- Opening Delimiter -
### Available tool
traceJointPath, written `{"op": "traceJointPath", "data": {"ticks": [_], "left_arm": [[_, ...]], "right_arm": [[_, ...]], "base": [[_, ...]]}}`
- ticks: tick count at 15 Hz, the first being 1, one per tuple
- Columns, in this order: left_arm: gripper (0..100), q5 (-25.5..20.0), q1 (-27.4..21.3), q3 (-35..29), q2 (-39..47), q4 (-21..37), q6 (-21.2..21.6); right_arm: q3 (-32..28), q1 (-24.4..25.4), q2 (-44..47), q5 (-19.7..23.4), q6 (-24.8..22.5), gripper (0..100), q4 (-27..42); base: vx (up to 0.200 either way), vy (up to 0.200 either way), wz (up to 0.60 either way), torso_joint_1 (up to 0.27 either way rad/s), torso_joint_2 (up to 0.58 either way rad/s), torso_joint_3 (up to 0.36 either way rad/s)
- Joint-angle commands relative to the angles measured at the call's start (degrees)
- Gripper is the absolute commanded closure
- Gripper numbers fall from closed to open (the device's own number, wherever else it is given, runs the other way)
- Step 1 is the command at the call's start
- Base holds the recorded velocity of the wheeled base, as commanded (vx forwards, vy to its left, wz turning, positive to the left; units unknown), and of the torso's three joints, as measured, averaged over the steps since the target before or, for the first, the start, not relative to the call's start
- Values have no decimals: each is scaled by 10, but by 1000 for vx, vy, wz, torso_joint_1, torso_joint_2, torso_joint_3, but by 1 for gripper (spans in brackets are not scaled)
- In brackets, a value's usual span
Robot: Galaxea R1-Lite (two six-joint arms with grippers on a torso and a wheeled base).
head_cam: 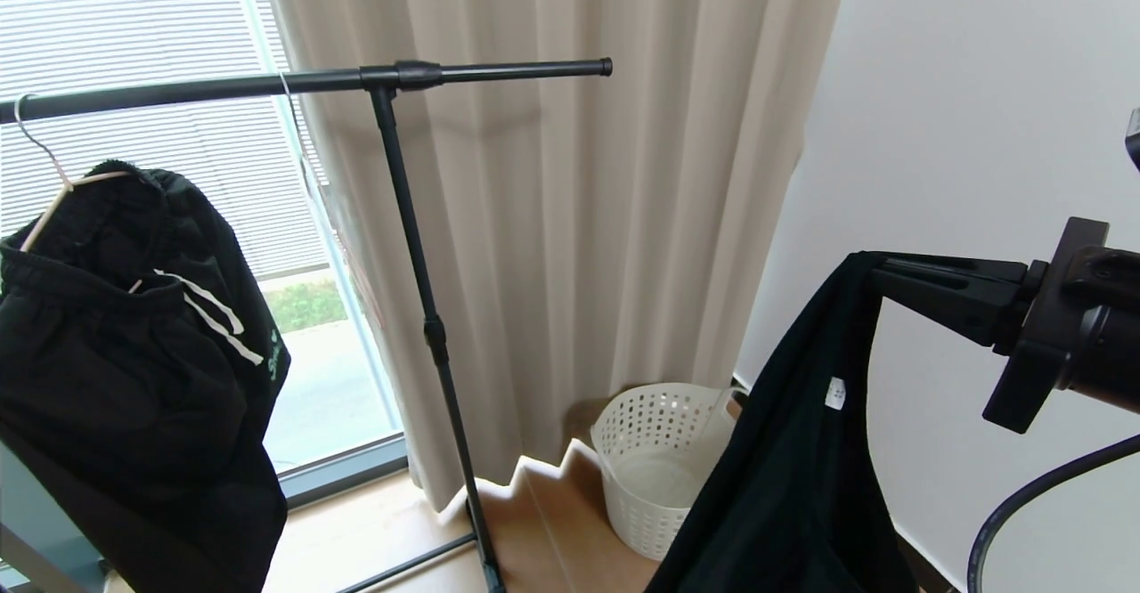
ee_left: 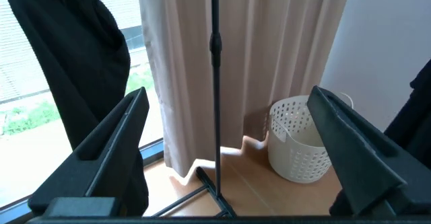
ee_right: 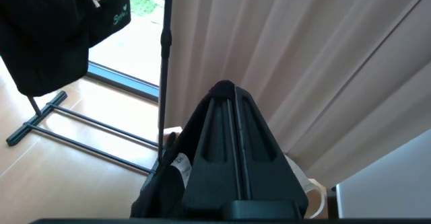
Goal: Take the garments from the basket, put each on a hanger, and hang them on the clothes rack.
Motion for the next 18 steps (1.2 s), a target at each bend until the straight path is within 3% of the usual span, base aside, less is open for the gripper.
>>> {"op": "traceJointPath", "data": {"ticks": [1, 9, 18], "left_arm": [[0, 0, 0, 0, 1, 0, 0], [0, 1, 0, 0, 1, -1, 1], [0, 1, 0, 0, 1, -1, -1]], "right_arm": [[1, 0, -1, 0, 0, 100, 0], [4, 0, -3, 0, 0, 100, 0], [18, 0, -19, 4, -7, 100, -2]], "base": [[0, 0, 0, 227, -559, -266], [0, 0, 0, 243, -567, -314], [0, 0, 0, 159, -364, -197]]}}
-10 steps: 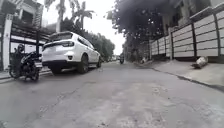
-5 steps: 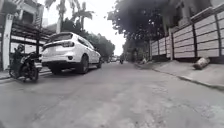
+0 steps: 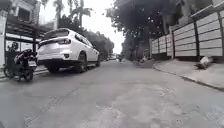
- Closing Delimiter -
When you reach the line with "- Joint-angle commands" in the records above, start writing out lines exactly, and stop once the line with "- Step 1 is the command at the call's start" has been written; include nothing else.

■ **RESULT OF THIS EXERCISE**
- Joint-angle commands relative to the angles measured at the call's start (degrees)
- Gripper is the absolute commanded closure
- Gripper numbers fall from closed to open (the device's own number, wherever else it is given, runs the other way)
- Step 1 is the command at the call's start

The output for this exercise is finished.